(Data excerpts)
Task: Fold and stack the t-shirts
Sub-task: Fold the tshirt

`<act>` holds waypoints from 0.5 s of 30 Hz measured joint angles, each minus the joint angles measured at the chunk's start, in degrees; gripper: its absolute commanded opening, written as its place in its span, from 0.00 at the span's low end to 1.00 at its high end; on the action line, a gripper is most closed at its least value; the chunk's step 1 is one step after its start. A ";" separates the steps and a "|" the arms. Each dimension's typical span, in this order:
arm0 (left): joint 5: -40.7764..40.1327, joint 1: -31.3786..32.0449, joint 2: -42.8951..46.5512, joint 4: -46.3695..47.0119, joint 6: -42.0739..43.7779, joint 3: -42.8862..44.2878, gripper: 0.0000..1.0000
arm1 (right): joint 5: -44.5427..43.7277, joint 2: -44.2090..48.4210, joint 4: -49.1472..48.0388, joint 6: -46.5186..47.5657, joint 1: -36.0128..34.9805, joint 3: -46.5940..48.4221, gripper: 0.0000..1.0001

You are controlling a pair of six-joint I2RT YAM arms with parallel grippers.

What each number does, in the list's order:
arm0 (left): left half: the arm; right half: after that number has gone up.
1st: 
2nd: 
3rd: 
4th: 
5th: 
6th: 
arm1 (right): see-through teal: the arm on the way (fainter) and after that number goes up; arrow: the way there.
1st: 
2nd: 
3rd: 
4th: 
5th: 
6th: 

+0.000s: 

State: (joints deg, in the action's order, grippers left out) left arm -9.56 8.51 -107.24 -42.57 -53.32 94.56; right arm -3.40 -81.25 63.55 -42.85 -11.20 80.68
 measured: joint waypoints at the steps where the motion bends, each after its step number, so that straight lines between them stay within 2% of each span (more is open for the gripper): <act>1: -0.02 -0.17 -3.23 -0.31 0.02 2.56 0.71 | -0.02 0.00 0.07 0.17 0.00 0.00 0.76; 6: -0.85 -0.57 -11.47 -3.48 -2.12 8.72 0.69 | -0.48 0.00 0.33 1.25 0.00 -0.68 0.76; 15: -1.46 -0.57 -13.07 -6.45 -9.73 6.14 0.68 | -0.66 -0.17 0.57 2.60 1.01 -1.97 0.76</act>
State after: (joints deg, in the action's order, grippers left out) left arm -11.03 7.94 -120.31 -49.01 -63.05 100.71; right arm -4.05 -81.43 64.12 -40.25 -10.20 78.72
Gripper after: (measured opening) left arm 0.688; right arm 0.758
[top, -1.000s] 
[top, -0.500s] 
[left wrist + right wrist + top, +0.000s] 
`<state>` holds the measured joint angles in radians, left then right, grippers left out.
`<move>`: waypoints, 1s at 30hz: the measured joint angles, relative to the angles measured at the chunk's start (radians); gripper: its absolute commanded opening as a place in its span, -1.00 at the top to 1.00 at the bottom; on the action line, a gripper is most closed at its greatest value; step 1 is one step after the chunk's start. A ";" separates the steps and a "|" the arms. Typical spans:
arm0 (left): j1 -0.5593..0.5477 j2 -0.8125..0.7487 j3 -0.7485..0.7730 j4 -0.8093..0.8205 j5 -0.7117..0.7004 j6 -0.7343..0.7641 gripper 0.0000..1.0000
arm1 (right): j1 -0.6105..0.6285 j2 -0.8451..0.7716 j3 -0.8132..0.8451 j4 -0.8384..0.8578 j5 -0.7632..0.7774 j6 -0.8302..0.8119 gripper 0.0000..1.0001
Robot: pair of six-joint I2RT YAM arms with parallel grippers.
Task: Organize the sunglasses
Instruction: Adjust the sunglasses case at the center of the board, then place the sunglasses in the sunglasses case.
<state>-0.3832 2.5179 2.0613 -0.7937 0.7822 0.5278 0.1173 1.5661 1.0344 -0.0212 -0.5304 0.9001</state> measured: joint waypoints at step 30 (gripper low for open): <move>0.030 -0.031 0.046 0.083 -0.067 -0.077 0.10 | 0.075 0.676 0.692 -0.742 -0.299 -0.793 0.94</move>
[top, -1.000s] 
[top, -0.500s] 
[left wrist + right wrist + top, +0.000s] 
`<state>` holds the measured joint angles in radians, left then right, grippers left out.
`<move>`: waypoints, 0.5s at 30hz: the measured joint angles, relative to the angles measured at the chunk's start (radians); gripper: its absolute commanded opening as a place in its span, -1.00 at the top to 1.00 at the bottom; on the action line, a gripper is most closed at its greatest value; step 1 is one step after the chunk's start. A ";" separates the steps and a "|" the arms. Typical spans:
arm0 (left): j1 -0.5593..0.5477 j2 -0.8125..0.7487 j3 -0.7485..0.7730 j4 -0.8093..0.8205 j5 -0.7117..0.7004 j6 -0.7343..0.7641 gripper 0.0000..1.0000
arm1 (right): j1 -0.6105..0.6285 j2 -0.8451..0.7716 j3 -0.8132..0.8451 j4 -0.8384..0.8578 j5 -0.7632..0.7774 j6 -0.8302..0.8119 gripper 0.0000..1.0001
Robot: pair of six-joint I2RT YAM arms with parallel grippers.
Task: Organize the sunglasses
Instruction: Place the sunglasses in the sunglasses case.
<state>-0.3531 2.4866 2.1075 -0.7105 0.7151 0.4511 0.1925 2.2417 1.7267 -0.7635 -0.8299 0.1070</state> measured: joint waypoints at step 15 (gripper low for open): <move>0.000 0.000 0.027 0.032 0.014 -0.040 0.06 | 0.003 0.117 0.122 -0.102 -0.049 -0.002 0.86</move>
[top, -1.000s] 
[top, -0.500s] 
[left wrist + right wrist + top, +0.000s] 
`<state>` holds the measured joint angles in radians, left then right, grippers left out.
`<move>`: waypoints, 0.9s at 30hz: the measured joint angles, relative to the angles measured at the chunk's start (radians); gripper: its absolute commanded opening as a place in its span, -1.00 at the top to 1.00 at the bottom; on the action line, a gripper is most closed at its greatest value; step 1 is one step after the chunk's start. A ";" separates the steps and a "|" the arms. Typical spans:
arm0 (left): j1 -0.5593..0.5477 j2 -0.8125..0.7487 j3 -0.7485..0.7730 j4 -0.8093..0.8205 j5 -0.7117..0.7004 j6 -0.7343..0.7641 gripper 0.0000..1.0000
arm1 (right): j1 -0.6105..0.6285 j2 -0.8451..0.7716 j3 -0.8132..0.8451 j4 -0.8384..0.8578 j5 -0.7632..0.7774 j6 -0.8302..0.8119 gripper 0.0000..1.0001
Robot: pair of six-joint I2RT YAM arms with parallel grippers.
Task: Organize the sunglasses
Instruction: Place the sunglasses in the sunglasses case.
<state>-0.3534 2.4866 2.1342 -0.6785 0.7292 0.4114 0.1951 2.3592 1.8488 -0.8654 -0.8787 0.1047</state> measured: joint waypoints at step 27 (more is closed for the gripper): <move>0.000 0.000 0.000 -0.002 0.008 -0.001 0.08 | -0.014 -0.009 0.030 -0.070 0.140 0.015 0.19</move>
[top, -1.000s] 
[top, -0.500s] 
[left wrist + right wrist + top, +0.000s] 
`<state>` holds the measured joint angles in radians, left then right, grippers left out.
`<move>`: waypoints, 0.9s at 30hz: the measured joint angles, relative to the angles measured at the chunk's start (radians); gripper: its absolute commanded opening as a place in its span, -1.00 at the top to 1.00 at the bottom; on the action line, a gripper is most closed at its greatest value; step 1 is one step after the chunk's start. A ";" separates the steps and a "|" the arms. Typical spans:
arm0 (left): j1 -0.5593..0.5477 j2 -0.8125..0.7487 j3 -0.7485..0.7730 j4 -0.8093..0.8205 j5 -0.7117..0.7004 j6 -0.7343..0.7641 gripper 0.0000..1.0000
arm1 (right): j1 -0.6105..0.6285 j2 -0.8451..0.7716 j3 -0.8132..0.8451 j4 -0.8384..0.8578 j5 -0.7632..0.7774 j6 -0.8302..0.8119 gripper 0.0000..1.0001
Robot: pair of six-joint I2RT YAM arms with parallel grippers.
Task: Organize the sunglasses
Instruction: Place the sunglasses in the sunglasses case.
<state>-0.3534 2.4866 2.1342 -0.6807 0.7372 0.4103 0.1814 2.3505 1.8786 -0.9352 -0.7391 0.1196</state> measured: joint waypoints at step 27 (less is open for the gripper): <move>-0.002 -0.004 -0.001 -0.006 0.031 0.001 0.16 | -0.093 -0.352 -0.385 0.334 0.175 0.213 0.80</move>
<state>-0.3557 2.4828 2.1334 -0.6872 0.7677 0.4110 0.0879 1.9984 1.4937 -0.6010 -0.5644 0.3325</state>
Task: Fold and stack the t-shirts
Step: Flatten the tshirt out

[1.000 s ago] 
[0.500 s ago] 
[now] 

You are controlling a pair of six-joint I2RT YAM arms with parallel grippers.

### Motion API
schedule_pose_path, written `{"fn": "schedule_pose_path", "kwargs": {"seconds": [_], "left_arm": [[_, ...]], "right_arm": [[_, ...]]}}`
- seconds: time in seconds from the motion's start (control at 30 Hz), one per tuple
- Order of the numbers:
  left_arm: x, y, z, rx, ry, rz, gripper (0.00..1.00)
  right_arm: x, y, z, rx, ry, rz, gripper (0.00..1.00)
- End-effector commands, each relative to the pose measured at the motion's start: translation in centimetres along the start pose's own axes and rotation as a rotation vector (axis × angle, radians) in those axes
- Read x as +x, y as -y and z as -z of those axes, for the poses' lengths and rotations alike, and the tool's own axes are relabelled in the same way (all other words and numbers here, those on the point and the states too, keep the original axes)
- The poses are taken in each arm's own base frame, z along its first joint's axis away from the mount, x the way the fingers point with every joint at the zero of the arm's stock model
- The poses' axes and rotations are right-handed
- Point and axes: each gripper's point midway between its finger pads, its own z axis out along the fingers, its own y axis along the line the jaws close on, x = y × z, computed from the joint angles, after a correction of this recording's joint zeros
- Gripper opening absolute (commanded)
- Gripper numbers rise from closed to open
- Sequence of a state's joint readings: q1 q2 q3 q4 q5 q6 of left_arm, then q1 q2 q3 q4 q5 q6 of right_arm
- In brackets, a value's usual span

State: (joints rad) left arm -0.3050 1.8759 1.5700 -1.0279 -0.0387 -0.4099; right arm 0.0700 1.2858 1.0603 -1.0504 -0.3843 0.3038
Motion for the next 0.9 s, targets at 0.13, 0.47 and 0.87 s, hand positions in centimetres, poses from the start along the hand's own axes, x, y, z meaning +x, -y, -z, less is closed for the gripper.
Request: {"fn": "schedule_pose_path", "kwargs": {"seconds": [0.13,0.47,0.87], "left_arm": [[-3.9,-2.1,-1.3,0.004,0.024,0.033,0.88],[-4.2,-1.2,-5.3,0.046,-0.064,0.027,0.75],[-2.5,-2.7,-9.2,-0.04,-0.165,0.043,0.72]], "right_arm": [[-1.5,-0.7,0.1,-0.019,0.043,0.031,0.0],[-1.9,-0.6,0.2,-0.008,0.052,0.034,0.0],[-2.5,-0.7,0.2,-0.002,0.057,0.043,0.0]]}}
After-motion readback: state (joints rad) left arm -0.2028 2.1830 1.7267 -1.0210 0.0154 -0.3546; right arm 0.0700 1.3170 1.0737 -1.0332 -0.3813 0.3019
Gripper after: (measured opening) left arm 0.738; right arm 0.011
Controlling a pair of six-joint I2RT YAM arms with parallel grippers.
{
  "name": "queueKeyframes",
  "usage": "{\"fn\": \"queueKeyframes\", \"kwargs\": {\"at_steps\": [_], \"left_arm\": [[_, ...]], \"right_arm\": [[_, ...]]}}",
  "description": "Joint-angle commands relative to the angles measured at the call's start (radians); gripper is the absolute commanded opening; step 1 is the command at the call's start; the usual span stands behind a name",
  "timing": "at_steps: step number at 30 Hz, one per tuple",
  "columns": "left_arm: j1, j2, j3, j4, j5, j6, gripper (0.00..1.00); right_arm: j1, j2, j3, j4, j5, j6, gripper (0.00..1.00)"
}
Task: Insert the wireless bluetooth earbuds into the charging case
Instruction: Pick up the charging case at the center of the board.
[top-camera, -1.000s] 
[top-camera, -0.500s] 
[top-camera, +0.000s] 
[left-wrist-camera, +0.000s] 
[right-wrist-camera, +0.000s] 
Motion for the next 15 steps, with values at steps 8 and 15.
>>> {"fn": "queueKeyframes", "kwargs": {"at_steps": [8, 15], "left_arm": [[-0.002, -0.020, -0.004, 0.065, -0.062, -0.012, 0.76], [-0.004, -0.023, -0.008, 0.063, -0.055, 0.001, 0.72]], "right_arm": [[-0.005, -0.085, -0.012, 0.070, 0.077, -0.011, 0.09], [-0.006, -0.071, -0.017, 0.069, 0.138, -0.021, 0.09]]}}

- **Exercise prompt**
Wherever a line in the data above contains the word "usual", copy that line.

- **Response below**
- In brackets, a value's usual span
  "description": "Joint-angle commands relative to the angles measured at the call's start (radians); gripper is the absolute commanded opening; step 1 is the command at the call's start; the usual span stands behind a name",

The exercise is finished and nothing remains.